A fair share of the algorithms implemented by the peephole optimizer has to do with jump optimization. The compiler has already been carefully crafted to produce the best possible code before reaching this pass, but some optimizations may reintroduce small inefficiencies, that must be solved one way or another.
This is a summary of the tasks performed by our optimizer:
- Chained jumps detection
A chained jump is a branch instruction that jumps into an unconditional branch. In some pathological cases, the chain may extend through several jumps. When the optimizer detects such a chain, it substitutes all intermediate targets by the target at the end of the chain. We must be careful in order to avoid circular jumps.
- Jumps to return
An unconditional branch may land on a return operation code. Execution time is saved by substituting the original branch with a return.
- Common branch suffixes
As already explained here, this is a space-saving optimization that detects repeated code at the end of converging executing paths. Since time is more important than space, this pass is executed after jump to return detection.
- Unreachable code detection
Code is symbolically executed, marking all instructions reached by some execution path. Then, all non-marked instructions are deleted.
- Trivial jumps removal
As a side effect of the previous pass, code is compacted and some trivial jump patterns may be introduced. For instance, we could have a jump to the immediately next instruction in the code stream, or a conditional branch skipping an unconditional branch, which could be substituted by a single inverted conditional branch.

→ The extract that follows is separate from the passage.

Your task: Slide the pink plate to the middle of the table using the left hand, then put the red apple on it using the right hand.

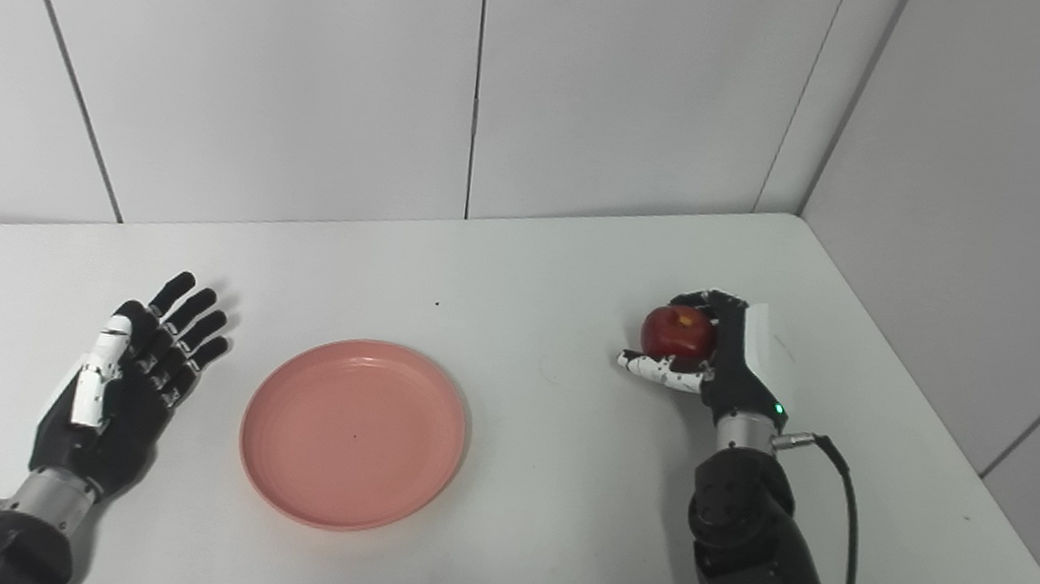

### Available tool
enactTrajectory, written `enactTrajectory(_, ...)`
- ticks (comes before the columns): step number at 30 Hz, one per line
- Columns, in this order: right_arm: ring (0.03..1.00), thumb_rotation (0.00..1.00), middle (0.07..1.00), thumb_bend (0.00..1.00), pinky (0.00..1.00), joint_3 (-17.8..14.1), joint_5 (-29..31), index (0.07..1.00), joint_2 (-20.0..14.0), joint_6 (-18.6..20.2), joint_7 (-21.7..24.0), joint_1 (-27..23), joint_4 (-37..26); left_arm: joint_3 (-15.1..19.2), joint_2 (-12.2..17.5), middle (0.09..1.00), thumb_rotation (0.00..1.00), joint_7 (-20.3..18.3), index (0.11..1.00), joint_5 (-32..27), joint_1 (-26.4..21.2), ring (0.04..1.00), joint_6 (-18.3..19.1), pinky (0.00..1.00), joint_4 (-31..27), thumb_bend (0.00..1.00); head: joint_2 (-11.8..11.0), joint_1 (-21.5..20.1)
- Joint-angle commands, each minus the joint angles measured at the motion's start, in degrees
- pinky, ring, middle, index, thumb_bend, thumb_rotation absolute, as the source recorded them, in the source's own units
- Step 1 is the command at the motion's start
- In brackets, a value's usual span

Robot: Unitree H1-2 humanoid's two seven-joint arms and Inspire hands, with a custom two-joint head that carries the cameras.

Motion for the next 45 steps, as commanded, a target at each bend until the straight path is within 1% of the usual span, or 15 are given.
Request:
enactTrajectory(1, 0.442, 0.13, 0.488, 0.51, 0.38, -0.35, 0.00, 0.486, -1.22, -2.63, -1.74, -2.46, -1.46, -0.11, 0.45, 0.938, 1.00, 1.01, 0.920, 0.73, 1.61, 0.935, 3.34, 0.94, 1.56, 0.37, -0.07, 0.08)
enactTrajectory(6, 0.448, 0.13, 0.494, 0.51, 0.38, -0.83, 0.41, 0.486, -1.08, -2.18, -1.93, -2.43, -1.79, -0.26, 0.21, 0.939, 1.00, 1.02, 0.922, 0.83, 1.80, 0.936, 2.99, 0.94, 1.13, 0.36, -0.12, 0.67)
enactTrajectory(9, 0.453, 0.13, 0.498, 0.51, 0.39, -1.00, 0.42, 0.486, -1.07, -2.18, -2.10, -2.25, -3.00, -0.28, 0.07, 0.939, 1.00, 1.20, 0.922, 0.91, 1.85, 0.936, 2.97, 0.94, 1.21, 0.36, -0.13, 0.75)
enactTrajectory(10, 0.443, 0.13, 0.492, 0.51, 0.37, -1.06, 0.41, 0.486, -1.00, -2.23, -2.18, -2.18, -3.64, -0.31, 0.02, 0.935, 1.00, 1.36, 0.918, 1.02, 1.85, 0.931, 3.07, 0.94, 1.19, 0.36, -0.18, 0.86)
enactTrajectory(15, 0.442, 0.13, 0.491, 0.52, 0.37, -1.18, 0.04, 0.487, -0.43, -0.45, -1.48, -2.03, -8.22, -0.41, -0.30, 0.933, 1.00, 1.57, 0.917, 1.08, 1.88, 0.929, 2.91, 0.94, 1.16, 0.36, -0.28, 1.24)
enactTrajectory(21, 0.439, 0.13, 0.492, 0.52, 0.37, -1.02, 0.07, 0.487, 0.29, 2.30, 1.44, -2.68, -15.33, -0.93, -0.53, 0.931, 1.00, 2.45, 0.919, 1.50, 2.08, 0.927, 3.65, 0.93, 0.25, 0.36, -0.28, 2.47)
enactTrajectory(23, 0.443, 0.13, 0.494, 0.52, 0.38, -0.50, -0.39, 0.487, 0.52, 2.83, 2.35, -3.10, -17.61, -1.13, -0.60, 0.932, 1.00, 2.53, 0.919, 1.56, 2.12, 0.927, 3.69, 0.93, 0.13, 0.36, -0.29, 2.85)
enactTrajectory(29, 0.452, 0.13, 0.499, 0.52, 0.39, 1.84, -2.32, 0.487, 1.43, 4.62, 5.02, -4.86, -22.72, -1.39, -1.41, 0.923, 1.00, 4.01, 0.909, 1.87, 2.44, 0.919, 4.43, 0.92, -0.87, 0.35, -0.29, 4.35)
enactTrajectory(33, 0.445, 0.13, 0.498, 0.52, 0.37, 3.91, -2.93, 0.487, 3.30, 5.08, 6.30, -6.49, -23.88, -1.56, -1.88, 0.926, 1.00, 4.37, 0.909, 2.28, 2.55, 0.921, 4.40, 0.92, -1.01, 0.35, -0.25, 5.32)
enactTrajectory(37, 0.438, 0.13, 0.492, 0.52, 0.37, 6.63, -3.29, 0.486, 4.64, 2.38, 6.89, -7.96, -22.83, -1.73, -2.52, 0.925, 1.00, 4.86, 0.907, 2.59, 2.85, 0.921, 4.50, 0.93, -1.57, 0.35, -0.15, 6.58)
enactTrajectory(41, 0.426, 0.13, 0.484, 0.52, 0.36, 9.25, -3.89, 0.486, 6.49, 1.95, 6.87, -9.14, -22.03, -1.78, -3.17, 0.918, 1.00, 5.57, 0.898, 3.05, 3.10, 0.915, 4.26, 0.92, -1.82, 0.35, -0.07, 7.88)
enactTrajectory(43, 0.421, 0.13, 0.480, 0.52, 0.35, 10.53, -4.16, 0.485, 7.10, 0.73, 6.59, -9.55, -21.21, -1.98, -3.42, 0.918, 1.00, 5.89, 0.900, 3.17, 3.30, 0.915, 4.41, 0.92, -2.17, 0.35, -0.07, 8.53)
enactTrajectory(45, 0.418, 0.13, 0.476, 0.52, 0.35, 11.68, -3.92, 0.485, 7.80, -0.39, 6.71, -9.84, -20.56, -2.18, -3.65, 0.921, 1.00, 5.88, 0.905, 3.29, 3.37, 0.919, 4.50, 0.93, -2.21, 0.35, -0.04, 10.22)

- Peephole optimization, properly speaking
Now we scan the instruction stream searching for some short code sequences that can be simplified. For instance, we look for consecutive assignments on the same field, leaving just the last assignment. Consecutive assignments may be generated by automatic transformations, such as the algorithm for generating iterators. If a local variable is written and then read, and if this is the only use of that local variable, we can drop both the read and the write operations. This seemingly silly pattern is frequently generated by for/in loops.
- Tail recursion
Then, we look for recursive calls before a return operation code. When some security conditions are met, we scan back the code that pushes the parameters for that call, in order to modify the arguments in the current stack frame, and then we substitute the method call by a jump to the beginning of the method. We never use the tail prefix from the IL instruction set, since it's not efficiently implemented.
- Branch operand size tuning
Our last pass assigns offsets for each surviving operations, and computes distances for each remaining jumps. Then, branch codes are changed into short jumps whenever possible. Full size jumps requires five bytes, while a short jump is codified in just two bytes.